When a teen identifies his/her own values and the norms that are consonant with those values, that teen is unlikely to fall back on doing something because 'everyone is doing it' or to engage in activities just to circumvent an arbitrarily imposed standard. A vital developmental component in comprehensive sexuality education is encouraging teens to think and teaching them how to think rather than what to think. It is a component that is missing in abstinence-only-until-marriage education, which prefers to tell teens what to think and distrusts their ability to think for themselves.

4. Federally funded abstinence-only-until-marriage education too often provides young people with medically inaccurate information.
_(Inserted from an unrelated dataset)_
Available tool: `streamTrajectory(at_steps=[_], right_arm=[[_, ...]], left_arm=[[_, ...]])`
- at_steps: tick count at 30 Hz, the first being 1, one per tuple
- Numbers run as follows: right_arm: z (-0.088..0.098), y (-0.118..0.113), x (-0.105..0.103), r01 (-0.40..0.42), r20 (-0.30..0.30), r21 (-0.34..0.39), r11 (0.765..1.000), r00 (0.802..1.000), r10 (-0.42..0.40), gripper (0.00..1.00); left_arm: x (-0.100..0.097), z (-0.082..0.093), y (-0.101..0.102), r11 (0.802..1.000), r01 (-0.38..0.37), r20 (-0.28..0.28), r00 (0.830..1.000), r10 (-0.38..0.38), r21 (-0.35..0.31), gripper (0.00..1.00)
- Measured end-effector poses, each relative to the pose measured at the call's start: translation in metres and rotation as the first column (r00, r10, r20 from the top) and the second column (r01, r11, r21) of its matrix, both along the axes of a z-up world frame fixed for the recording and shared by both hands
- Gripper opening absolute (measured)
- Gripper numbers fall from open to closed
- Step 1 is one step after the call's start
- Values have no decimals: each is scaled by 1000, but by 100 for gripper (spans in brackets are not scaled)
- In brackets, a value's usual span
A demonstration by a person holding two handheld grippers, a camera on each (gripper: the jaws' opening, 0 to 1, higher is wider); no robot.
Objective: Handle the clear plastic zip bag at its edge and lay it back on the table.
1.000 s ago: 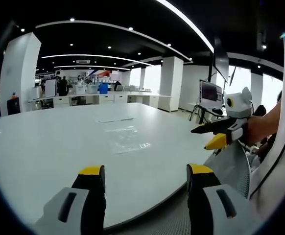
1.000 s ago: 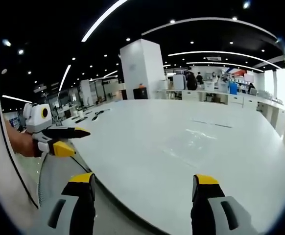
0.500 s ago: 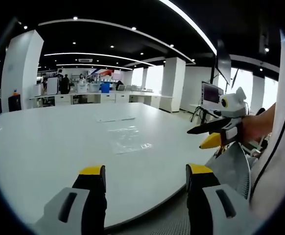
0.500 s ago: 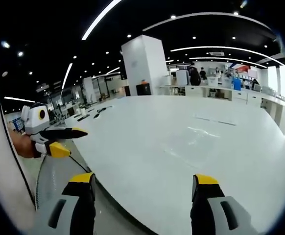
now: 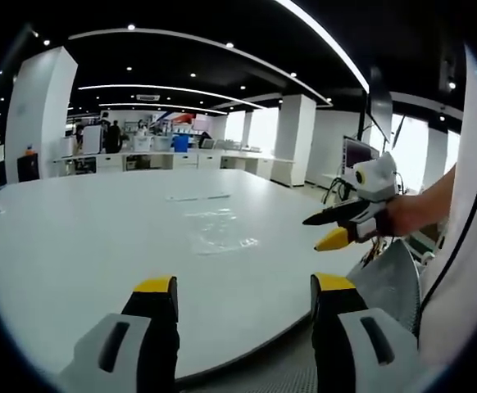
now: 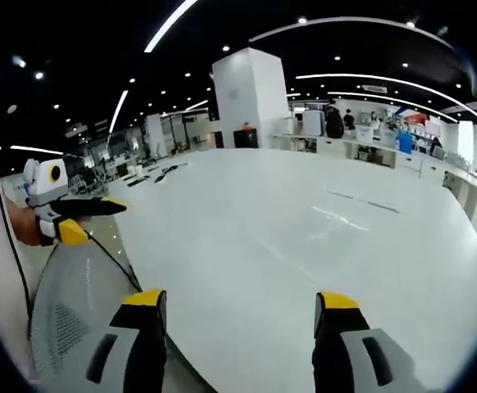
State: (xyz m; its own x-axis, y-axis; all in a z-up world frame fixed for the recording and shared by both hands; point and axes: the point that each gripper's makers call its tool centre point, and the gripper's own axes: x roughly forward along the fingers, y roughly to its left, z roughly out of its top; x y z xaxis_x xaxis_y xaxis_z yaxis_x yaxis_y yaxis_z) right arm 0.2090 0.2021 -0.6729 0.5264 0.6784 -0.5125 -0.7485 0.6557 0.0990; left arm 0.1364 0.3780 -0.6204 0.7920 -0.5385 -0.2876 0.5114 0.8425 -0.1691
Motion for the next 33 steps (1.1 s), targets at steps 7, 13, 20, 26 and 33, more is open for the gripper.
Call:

Abstinence-only-until-marriage education provides no information about contraception and condoms other than failure rates. Moreover, it often provides inaccurate information, even about failure rates. In asserting that condoms are ineffective, abstinence-only-until-marriage education usually relies on studies that either pre-date today's highly effective latex condoms or that are not scientific in their research and analysis and, thus, are not published in peer-reviewed journals. Another tactic of proponents of abstinence-only-until-marriage education is to link condom failure with sexually transmitted infections that may occur in areas of the body that condoms do not cover and, thus, could not protect. For example, recent abstinence-only arguments against using the condom to prevent HIV infection have focused on the inability of condoms to protect one totally against human papillomavirus (genital warts).14 What opponents fail to mention, however, is that genital warts may be transmitted across portions of the anatomy (such as the upper thighs, lower abdomen, the groin, testicles, labia majora, or anus) that condoms do not cover.2

Second, federal guidelines require abstinence-only-until-marriage programs to teach that sexual activity outside of marriage is likely to have harmful psychological and physical effects.5 First, consider the assertion about harmful physical effects of sexual activity outside of marriage. Certainly, sexual intercourse can result in unplanned pregnancy, STDs, and/or HIV infection. But these results are not necessarily "likely." Moreover, these negative physical consequences are not linked to marital status and may occur inside or outside of marriage. It is precisely to protect against negative physical consequences that comprehensive sexuality education provides young people with information on contraception and condoms.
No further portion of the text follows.